• Data excerpts:
______________________________

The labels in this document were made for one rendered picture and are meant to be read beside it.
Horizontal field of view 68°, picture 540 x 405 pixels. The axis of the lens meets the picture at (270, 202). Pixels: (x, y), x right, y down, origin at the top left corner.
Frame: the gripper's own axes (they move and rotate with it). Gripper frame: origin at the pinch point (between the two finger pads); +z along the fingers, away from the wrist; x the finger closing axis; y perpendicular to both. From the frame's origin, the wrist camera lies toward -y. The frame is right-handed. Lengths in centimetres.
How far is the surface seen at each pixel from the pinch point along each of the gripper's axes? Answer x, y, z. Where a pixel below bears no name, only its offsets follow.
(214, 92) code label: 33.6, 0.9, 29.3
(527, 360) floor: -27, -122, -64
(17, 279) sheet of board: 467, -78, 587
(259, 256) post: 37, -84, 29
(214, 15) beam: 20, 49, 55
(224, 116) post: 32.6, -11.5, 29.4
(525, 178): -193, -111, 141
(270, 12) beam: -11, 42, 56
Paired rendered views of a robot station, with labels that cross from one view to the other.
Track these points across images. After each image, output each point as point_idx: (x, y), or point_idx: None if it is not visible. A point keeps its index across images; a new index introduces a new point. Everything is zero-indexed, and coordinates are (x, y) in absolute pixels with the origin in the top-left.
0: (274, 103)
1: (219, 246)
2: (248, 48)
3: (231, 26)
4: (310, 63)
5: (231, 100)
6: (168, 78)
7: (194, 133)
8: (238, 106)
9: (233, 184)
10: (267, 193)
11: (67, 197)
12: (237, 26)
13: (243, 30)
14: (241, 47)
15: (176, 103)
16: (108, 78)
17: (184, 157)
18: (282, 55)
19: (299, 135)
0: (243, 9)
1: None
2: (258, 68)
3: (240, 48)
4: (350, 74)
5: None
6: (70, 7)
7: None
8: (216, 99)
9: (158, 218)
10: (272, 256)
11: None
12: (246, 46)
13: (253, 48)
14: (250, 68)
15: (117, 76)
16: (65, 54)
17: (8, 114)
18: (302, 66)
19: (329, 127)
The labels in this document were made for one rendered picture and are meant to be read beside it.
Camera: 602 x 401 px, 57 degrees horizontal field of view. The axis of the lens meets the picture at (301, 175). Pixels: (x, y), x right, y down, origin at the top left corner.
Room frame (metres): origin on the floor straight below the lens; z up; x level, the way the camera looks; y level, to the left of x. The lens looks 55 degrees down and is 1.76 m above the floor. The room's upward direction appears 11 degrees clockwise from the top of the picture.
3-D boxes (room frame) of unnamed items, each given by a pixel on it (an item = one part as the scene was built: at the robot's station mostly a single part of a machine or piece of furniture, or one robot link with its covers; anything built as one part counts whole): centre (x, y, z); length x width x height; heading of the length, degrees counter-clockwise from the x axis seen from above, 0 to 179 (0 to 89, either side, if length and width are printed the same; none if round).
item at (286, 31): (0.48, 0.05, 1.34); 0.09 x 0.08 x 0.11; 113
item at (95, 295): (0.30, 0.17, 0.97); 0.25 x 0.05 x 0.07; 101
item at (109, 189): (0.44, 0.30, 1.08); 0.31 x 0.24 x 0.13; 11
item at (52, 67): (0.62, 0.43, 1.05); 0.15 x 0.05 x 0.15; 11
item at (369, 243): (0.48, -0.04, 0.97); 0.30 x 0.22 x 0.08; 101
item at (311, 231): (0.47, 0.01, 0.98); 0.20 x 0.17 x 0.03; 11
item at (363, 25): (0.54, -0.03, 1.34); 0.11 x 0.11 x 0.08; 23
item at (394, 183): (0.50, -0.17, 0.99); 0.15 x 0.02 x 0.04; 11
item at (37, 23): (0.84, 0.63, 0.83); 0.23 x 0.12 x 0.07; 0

______________________________

The answer must restate each entry word for word.

• Result:
The labels in this document were made for one rendered picture and are meant to be read beside it.
Horizontal field of view 68°, picture 540 x 405 pixels. The axis of the lens meets the picture at (270, 202). Pixels: (x, y), x right, y down, origin at the top left corner.
Frame: the gripper's own axes (they move and rotate with it). Gripper frame: origin at the pinch point (between the two finger pads); +z along the fingers, away from the wrist; x the finger closing axis; y perpendicular to both. From the frame's origin, the wrist camera lies toward -y. The frame is right-handed. Lengths in centimetres.
How far is the surface seen at each pixel from the pinch point along each of the gripper's axes? Answer x, y, z. Where a pixel below bears no name, only its offsets follow.
(214, 92) code label: 33.6, 0.9, 29.3
(527, 360) floor: -27, -122, -64
(17, 279) sheet of board: 467, -78, 587
(259, 256) post: 37, -84, 29
(214, 15) beam: 20, 49, 55
(224, 116) post: 32.6, -11.5, 29.4
(525, 178): -193, -111, 141
(270, 12) beam: -11, 42, 56
Paired rendered views of a robot station, with labels that cross from one view to the other.
Track these points across images. After each image, output each point as point_idx: (x, y), or point_idx: None if it is not visible. A point keeps its index across images; a new index introduces a new point. Everything is zero-indexed, and coordinates are (x, y) in absolute pixels with the origin in the top-left.
0: (274, 103)
1: (219, 246)
2: (248, 48)
3: (231, 26)
4: (310, 63)
5: (231, 100)
6: (168, 78)
7: (194, 133)
8: (238, 106)
9: (233, 184)
10: (267, 193)
11: (67, 197)
12: (237, 26)
13: (243, 30)
14: (241, 47)
15: (176, 103)
16: (108, 78)
17: (184, 157)
18: (282, 55)
19: (299, 135)
0: (243, 9)
1: None
2: (258, 68)
3: (240, 48)
4: (350, 74)
5: None
6: (70, 7)
7: None
8: (216, 99)
9: (158, 218)
10: (272, 256)
11: None
12: (246, 46)
13: (253, 48)
14: (250, 68)
15: (117, 76)
16: (65, 54)
17: (8, 114)
18: (302, 66)
19: (329, 127)
The labels in this document were made for one rendered picture and are meant to be read beside it.
Camera: 602 x 401 px, 57 degrees horizontal field of view. The axis of the lens meets the picture at (301, 175). Pixels: (x, y), x right, y down, origin at the top left corner.
Room frame (metres): origin on the floor straight below the lens; z up; x level, the way the camera looks; y level, to the left of x. The lens looks 55 degrees down and is 1.76 m above the floor. The room's upward direction appears 11 degrees clockwise from the top of the picture.
3-D boxes (room frame) of unnamed items, each given by a pixel on it (an item = one part as the scene was built: at the robot's station mostly a single part of a machine or piece of furniture, or one robot link with its covers; anything built as one part counts whole): centre (x, y, z); length x width x height; heading of the length, degrees counter-clockwise from the x axis seen from above, 0 to 179 (0 to 89, either side, if length and width are printed the same; none if round).
item at (286, 31): (0.48, 0.05, 1.34); 0.09 x 0.08 x 0.11; 113
item at (95, 295): (0.30, 0.17, 0.97); 0.25 x 0.05 x 0.07; 101
item at (109, 189): (0.44, 0.30, 1.08); 0.31 x 0.24 x 0.13; 11
item at (52, 67): (0.62, 0.43, 1.05); 0.15 x 0.05 x 0.15; 11
item at (369, 243): (0.48, -0.04, 0.97); 0.30 x 0.22 x 0.08; 101
item at (311, 231): (0.47, 0.01, 0.98); 0.20 x 0.17 x 0.03; 11
item at (363, 25): (0.54, -0.03, 1.34); 0.11 x 0.11 x 0.08; 23
item at (394, 183): (0.50, -0.17, 0.99); 0.15 x 0.02 x 0.04; 11
item at (37, 23): (0.84, 0.63, 0.83); 0.23 x 0.12 x 0.07; 0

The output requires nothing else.